◆ Brief ◆
Search each line of the data for the word "really"; copy every line where it is found.

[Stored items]
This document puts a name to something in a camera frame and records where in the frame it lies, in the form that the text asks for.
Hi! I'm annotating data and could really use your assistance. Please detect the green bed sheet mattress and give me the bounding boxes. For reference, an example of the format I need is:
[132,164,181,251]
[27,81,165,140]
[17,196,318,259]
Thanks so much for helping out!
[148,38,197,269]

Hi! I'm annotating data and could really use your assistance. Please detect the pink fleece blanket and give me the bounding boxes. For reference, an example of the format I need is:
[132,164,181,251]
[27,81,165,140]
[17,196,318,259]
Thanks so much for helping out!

---

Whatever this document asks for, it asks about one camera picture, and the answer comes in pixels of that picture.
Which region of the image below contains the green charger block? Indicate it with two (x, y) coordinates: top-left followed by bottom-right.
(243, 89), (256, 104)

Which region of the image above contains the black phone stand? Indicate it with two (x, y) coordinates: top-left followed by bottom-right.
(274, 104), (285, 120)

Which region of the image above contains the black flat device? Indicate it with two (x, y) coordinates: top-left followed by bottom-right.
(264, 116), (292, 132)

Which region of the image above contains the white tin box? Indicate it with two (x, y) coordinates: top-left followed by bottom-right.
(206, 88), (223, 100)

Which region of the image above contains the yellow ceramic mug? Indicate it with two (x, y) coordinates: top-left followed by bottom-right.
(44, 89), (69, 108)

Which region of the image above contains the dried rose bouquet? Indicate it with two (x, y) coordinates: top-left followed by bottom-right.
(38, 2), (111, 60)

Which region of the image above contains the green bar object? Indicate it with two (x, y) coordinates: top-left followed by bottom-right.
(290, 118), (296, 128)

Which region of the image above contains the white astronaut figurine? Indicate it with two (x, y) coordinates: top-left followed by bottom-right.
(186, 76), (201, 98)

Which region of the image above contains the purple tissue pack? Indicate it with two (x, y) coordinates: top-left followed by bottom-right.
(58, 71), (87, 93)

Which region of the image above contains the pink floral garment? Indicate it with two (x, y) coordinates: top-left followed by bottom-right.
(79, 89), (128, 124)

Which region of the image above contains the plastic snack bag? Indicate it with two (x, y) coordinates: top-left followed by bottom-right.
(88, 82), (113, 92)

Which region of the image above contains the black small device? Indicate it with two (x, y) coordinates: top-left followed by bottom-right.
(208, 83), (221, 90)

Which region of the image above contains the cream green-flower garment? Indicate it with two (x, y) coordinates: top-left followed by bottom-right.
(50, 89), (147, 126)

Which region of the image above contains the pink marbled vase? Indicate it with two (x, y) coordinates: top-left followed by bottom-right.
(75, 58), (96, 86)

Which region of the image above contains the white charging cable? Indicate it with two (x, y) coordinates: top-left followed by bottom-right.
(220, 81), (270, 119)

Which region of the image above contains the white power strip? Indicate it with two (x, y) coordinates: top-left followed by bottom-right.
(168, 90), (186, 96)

◆ Written solution ◆
Hi! I'm annotating data and could really use your assistance. Please detect the green bed sheet mattress and give me the bounding boxes. For reference, an example of the format I need is:
Hi! I'm annotating data and could really use your assistance. Please detect the pink fleece blanket and give me the bounding boxes. For reference, an example of the format I need is:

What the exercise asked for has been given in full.